ACTIVITY ->
Every line in the records below with the string "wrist" needs to be copied out.

===== ENTRIES SUPPLIED

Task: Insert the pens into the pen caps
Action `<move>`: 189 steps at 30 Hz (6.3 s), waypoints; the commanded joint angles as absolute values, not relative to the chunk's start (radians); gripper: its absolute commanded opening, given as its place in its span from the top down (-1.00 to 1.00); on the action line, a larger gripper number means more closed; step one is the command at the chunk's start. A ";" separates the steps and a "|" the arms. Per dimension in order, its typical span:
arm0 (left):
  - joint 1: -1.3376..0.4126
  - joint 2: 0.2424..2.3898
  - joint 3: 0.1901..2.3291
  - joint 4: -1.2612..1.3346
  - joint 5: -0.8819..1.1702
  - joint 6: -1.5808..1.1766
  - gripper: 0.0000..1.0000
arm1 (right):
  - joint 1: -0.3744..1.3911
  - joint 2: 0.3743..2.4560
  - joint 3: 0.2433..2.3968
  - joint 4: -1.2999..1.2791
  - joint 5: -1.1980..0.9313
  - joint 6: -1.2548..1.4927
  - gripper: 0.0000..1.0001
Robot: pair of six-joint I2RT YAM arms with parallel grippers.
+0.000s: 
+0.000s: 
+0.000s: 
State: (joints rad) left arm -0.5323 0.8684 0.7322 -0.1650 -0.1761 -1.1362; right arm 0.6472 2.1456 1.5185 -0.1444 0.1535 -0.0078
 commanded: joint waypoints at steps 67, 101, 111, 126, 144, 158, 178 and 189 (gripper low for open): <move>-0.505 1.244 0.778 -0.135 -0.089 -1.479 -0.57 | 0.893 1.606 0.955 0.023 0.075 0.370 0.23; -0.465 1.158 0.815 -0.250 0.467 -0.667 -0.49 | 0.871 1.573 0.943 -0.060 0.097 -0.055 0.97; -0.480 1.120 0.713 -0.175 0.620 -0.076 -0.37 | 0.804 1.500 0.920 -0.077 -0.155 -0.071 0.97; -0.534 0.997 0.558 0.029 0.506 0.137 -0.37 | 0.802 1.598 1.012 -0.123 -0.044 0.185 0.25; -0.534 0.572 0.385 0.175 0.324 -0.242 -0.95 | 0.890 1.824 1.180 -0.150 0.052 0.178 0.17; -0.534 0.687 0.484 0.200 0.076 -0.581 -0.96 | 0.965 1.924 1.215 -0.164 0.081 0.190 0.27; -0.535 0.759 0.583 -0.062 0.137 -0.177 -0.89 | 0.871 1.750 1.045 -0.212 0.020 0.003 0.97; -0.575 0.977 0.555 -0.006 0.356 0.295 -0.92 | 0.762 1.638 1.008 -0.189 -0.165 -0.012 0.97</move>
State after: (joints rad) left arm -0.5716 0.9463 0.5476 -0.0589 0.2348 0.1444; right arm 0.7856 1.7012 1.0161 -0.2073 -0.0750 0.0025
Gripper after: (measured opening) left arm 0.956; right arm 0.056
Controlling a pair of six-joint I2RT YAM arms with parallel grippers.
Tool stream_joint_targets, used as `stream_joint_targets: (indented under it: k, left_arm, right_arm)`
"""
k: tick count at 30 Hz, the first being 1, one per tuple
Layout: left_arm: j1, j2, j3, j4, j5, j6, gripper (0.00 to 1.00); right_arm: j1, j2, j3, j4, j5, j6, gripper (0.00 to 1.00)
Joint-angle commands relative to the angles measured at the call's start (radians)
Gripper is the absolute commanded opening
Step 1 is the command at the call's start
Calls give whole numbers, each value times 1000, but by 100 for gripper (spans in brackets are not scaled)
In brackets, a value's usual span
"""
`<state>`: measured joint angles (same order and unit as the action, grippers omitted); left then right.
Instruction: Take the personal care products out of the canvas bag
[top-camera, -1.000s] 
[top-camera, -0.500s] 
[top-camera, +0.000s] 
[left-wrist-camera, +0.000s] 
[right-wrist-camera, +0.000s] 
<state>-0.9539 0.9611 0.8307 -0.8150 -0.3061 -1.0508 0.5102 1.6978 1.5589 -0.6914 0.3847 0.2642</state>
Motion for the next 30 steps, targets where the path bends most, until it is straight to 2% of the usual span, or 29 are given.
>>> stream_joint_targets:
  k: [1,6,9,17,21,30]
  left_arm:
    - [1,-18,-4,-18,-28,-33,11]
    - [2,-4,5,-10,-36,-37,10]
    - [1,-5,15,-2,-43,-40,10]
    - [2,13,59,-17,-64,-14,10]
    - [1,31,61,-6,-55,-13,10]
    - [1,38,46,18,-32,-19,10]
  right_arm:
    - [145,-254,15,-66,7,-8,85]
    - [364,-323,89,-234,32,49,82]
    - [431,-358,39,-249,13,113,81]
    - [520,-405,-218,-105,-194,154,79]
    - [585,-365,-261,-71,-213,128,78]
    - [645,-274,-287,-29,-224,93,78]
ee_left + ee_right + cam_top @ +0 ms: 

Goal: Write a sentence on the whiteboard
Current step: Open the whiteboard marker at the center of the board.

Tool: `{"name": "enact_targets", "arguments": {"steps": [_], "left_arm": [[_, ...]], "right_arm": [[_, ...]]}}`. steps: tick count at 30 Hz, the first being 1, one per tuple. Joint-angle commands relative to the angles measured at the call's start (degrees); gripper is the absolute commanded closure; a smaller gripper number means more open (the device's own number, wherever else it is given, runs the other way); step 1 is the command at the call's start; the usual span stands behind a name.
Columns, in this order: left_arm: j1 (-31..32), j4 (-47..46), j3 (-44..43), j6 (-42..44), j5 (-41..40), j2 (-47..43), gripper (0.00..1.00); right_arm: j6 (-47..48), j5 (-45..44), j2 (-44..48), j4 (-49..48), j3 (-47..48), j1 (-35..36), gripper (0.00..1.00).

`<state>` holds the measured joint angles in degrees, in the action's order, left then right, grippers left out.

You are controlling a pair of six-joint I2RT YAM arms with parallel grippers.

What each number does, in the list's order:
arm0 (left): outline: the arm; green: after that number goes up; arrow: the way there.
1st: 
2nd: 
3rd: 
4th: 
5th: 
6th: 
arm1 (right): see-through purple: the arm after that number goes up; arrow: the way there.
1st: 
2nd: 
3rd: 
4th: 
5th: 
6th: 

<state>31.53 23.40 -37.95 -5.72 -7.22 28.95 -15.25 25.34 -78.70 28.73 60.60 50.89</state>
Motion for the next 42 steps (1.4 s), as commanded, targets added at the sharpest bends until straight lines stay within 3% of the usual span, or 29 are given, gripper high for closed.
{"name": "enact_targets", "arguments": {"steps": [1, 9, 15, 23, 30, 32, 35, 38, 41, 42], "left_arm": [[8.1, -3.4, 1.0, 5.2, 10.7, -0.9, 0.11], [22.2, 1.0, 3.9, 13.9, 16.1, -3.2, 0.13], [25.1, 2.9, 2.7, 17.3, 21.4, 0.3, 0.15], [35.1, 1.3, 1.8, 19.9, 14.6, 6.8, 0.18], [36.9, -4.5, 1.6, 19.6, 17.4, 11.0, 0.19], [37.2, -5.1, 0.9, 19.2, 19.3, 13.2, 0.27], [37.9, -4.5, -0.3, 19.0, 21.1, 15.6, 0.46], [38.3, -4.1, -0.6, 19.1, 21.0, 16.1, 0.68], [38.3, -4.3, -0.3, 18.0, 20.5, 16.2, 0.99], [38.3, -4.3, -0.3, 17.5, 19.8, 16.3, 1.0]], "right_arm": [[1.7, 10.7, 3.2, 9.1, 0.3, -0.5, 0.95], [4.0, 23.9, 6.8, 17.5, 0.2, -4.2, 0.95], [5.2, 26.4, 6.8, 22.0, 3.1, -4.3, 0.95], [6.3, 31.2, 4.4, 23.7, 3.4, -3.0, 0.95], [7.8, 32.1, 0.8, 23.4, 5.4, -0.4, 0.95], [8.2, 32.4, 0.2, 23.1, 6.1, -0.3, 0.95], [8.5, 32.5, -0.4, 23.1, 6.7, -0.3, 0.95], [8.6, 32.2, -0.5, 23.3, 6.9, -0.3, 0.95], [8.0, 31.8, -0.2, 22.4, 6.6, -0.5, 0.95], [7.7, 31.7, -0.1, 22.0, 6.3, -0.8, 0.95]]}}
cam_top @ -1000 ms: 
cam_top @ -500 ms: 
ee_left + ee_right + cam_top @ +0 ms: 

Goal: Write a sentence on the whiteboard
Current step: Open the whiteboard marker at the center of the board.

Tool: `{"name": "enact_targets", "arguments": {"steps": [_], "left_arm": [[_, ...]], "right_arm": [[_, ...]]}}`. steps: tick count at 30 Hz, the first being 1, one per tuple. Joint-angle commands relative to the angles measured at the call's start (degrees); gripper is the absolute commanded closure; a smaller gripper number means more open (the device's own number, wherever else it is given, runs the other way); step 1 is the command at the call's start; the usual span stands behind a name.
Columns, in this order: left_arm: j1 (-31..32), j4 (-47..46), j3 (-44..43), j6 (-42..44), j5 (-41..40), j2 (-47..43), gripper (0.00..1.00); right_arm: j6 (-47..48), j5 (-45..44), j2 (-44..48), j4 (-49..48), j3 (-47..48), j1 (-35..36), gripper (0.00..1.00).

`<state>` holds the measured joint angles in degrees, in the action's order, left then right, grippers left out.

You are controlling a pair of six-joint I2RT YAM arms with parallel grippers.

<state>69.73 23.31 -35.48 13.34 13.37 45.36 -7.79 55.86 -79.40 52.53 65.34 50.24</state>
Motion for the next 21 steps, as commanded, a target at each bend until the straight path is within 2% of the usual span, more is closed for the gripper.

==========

EXERCISE SOLUTION ->
[left-wrist-camera, +0.000s] 
[right-wrist-camera, +0.000s] 

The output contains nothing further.